**EXERCISE DIRECTIONS**
Set down, word for word, every line of the listing below, starting with the one that contains "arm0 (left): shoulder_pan" and ending with the final line. Include nothing else.

[DATA IN THIS EXERCISE Boundary: Start]

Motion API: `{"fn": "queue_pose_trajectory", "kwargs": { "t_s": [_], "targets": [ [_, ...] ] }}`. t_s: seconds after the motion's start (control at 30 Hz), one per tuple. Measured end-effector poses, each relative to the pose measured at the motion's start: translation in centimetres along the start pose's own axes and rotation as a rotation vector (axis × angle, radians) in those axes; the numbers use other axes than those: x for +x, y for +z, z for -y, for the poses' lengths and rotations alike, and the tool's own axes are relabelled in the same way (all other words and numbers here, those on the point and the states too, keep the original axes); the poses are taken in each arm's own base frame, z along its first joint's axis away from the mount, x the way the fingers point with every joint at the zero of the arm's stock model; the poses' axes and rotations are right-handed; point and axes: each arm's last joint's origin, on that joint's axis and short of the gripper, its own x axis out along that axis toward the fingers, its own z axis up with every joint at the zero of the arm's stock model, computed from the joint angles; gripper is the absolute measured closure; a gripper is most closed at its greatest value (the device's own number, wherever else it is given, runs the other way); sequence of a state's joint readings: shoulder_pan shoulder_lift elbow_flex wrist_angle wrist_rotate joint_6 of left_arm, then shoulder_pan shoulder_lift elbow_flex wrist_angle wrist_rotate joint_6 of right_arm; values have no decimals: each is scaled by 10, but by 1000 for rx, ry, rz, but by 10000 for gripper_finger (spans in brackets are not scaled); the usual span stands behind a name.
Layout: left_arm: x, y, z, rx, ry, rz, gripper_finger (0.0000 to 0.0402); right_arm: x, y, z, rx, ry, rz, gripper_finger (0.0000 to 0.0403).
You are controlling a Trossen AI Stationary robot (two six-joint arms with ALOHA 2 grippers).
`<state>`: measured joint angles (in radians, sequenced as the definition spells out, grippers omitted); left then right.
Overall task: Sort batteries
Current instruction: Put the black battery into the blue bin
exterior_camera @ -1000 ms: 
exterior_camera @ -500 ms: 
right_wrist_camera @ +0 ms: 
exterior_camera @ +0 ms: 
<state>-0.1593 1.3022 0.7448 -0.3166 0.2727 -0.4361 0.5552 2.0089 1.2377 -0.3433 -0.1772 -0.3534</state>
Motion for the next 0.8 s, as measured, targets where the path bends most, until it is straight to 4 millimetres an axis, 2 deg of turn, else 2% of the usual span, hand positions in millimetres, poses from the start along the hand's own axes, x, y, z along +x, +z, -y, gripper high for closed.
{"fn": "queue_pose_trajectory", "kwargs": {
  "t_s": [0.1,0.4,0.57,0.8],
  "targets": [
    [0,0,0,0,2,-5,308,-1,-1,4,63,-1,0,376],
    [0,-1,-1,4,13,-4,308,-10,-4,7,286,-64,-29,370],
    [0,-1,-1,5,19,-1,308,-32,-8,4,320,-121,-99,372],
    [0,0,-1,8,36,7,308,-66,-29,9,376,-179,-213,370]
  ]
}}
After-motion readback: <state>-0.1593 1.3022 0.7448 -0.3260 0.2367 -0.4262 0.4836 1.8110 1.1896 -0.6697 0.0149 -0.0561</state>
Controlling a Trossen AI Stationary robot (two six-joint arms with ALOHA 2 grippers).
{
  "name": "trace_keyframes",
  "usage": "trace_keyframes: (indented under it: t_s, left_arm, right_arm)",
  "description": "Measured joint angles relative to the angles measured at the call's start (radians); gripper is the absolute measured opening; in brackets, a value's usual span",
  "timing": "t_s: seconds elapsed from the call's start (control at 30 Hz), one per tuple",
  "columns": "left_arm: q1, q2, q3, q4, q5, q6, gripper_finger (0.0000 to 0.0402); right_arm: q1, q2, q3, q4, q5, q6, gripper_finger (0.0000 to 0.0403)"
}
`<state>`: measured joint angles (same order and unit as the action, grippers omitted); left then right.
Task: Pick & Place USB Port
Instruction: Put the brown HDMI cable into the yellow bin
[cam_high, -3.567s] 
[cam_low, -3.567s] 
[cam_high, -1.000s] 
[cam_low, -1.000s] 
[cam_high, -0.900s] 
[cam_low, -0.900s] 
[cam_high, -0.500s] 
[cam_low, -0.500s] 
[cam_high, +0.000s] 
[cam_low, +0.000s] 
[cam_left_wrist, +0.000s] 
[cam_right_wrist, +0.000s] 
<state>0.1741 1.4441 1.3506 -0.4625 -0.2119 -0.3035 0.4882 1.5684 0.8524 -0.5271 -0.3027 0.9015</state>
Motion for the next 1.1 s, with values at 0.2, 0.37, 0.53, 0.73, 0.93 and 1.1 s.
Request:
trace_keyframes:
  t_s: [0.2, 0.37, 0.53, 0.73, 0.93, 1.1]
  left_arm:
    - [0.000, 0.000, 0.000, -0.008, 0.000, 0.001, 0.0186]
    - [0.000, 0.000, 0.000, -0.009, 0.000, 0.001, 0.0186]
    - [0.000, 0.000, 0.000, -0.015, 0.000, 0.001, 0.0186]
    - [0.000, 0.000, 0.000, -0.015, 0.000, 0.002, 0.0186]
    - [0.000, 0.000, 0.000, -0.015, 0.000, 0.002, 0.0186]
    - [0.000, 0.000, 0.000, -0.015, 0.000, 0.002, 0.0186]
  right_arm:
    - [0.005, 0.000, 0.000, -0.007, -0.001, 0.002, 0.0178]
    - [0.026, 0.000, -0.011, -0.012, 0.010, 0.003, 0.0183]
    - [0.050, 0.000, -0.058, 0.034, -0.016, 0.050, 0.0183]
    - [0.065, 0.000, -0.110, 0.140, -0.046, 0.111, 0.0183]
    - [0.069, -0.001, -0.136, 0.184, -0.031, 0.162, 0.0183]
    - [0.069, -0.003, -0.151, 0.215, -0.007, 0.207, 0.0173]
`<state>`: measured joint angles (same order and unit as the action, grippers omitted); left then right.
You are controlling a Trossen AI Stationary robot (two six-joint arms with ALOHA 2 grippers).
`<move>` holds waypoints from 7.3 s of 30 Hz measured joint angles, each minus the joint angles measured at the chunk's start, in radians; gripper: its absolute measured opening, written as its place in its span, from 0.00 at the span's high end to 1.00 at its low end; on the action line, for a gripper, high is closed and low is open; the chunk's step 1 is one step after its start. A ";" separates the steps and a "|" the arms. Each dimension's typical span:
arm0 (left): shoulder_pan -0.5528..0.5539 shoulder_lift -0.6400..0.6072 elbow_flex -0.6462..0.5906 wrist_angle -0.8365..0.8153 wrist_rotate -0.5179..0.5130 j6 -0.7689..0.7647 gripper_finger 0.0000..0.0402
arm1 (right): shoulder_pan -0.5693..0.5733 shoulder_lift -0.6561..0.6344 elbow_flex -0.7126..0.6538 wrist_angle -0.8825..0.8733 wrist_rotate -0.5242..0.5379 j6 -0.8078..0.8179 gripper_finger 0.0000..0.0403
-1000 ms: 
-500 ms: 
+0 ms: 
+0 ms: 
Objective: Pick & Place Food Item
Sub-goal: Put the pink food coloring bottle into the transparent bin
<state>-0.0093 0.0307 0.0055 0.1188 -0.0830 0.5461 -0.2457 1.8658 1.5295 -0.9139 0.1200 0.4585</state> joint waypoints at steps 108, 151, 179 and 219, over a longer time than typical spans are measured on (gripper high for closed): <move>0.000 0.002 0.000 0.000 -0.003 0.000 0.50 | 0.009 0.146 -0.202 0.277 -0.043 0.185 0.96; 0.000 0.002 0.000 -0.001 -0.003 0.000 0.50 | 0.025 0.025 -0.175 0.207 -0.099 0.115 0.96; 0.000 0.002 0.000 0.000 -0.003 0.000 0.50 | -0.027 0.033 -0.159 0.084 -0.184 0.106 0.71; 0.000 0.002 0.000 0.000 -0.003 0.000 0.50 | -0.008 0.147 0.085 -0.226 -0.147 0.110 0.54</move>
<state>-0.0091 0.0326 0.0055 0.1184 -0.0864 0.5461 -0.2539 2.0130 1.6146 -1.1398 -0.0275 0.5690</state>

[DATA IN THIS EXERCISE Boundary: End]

**ANSWER TO THE PROBLEM**
arm0 (left): shoulder_pan -0.5528..0.5539 shoulder_lift -0.6400..0.6072 elbow_flex -0.6462..0.5906 wrist_angle -0.8365..0.8153 wrist_rotate -0.5179..0.5130 j6 -0.7689..0.7647 gripper_finger 0.0000..0.0402
arm1 (right): shoulder_pan -0.5693..0.5733 shoulder_lift -0.6561..0.6344 elbow_flex -0.7126..0.6538 wrist_angle -0.8825..0.8733 wrist_rotate -0.5242..0.5379 j6 -0.8078..0.8179 gripper_finger 0.0000..0.0403
-1000 ms: 
-500 ms: 
+0 ms: 
+0 ms: 
Objective: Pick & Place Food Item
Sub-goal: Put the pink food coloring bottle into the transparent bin
<state>-0.0093 0.0307 0.0055 0.1188 -0.0830 0.5461 -0.2457 1.8658 1.5295 -0.9139 0.1200 0.4585</state> joint waypoints at steps 108, 151, 179 and 219, over a longer time than typical spans are measured on (gripper high for closed): <move>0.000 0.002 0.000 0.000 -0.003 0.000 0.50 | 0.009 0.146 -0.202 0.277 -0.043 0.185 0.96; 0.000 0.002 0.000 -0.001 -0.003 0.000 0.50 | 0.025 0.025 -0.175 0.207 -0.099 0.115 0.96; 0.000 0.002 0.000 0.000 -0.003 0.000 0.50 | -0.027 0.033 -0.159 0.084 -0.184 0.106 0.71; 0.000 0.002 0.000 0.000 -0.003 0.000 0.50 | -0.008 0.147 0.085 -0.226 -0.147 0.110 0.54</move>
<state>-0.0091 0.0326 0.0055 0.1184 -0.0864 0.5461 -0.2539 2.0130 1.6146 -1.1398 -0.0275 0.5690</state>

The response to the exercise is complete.